* WHAT IS BEING ASKED: Reproduce the whole listing exactly, omitting any picture it holds.
*** Block opens ***
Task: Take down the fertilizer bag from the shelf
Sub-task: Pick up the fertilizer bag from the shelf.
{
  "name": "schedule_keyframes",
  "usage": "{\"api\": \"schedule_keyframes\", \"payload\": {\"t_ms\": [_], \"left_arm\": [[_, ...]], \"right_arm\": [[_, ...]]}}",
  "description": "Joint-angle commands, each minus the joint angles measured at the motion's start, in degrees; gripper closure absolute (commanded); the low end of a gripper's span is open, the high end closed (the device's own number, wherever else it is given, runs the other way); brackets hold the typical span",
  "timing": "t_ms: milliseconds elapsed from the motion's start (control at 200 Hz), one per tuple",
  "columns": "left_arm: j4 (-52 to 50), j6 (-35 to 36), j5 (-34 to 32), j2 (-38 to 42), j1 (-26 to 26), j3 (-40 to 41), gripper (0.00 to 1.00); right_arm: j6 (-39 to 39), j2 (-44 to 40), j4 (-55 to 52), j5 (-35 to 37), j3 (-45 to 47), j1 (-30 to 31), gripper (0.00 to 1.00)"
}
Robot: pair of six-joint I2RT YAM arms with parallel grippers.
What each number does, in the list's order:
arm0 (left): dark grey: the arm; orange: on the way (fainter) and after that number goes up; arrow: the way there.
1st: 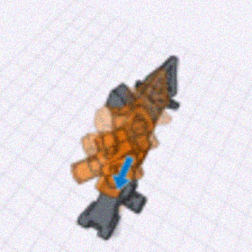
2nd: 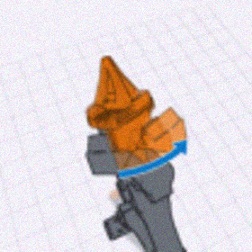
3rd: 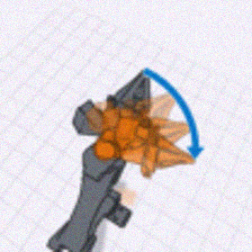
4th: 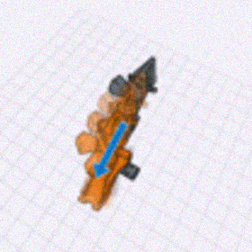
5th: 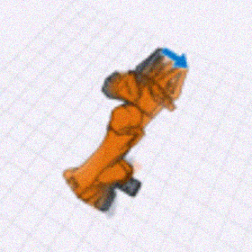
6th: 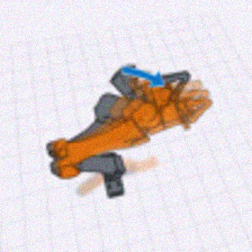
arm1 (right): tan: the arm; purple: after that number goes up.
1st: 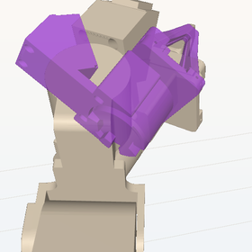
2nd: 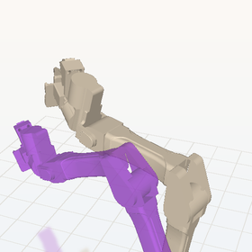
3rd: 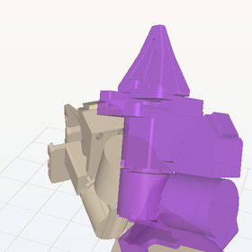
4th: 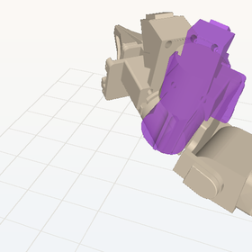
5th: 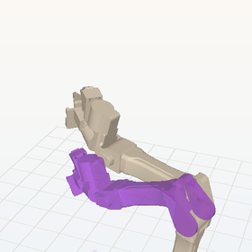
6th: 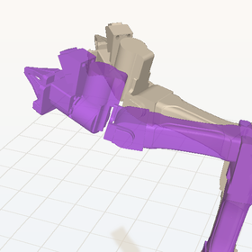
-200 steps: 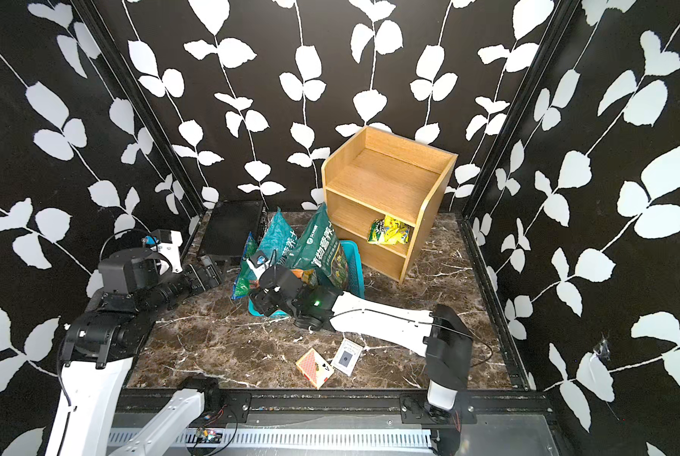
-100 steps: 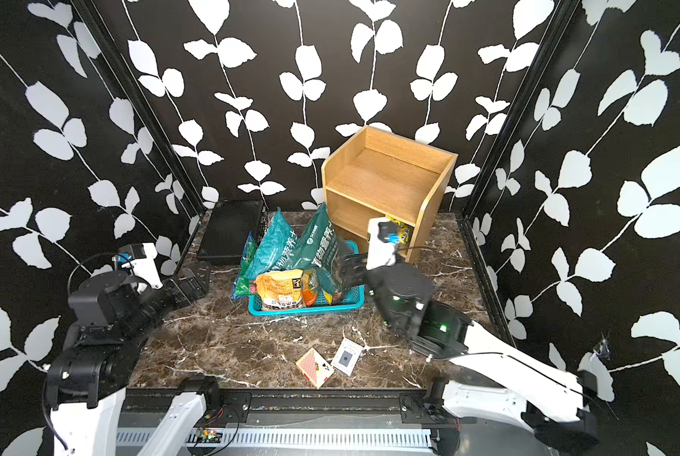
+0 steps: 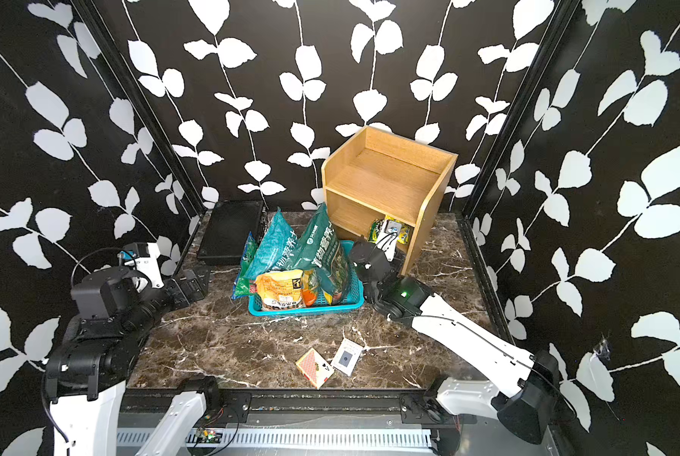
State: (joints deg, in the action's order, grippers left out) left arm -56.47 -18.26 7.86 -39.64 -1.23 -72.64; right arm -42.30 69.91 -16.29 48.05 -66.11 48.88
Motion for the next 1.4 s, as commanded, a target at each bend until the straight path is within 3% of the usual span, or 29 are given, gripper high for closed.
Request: {"api": "schedule_keyframes", "payload": {"t_ms": [0, 155, 385, 675, 1005, 1395], "left_arm": [[-0.57, 0.83, -0.91, -0.87, -0.35, 0.22, 0.01], [-0.66, 0.86, -0.94, -1.06, -0.36, 0.14, 0.01], [-0.66, 0.77, -1.18, -1.02, -0.43, 0.22, 0.01], [-0.66, 0.81, -1.0, -1.14, -0.47, 0.34, 0.01], [-0.66, 0.68, -0.9, -1.14, -0.67, 0.29, 0.01], [-0.49, 0.72, -0.46, -1.41, -0.96, 0.22, 0.01]], "right_arm": [[-0.25, 1.26, 2.58, 4.45, 0.01, -0.28, 0.13], [4.43, 5.21, 6.09, 10.18, 0.83, -0.28, 0.12], [7.76, 9.97, 9.26, 12.57, 0.68, -0.46, 0.08], [6.88, 12.52, 13.05, 9.24, 3.01, -4.0, 0.08], [1.6, 19.13, 11.17, 0.06, 1.24, -11.82, 0.24], [8.89, 23.78, 13.94, 5.44, -2.86, -13.32, 0.22]]}}
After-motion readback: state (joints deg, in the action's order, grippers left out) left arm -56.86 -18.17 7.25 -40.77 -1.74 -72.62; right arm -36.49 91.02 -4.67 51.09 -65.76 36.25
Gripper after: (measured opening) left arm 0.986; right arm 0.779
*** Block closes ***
* EXERCISE RESULT:
Task: Take down the fertilizer bag from the shelf
Sub-task: Pick up the fertilizer bag from the shelf.
{
  "name": "schedule_keyframes",
  "usage": "{\"api\": \"schedule_keyframes\", \"payload\": {\"t_ms\": [_], \"left_arm\": [[_, ...]], \"right_arm\": [[_, ...]]}}",
  "description": "Joint-angle commands, each minus the joint angles measured at the motion's start, in degrees; gripper closure absolute (commanded); the low end of a gripper's span is open, the high end closed (the device's own number, wherever else it is given, runs the other way); brackets hold the typical span",
  "timing": "t_ms: milliseconds elapsed from the motion's start (control at 200 Hz), one per tuple",
  "columns": "left_arm: j4 (-52 to 50), j6 (-35 to 36), j5 (-34 to 32), j2 (-38 to 42), j1 (-26 to 26), j3 (-40 to 41), gripper (0.00 to 1.00); right_arm: j6 (-39 to 39), j2 (-44 to 40), j4 (-55 to 52), j5 (-35 to 37), j3 (-45 to 47), j1 (-30 to 31), gripper (0.00 to 1.00)"
}
Robot: pair of six-joint I2RT YAM arms with parallel grippers.
What each number does, in the list's order:
arm0 (left): dark grey: the arm; orange: on the way (fainter) and after that number goes up; arrow: the way there.
1st: 
2nd: 
3rd: 
4th: 
5th: 
6th: 
arm1 (right): tan: the arm; purple: after that number goes up.
1st: 
2nd: 
3rd: 
4th: 
5th: 
6th: 
-200 steps: 
-100 steps: 
+0 steps: 
State: (joints deg, in the action's order, grippers left out) left arm -56.47 -18.26 7.86 -39.64 -1.23 -72.64; right arm -42.30 69.91 -16.29 48.05 -66.11 48.88
Motion for the next 1.4 s, as commanded, a target at each bend until the straight path is within 3% of the usual span, or 29 are given, gripper high for closed.
Request: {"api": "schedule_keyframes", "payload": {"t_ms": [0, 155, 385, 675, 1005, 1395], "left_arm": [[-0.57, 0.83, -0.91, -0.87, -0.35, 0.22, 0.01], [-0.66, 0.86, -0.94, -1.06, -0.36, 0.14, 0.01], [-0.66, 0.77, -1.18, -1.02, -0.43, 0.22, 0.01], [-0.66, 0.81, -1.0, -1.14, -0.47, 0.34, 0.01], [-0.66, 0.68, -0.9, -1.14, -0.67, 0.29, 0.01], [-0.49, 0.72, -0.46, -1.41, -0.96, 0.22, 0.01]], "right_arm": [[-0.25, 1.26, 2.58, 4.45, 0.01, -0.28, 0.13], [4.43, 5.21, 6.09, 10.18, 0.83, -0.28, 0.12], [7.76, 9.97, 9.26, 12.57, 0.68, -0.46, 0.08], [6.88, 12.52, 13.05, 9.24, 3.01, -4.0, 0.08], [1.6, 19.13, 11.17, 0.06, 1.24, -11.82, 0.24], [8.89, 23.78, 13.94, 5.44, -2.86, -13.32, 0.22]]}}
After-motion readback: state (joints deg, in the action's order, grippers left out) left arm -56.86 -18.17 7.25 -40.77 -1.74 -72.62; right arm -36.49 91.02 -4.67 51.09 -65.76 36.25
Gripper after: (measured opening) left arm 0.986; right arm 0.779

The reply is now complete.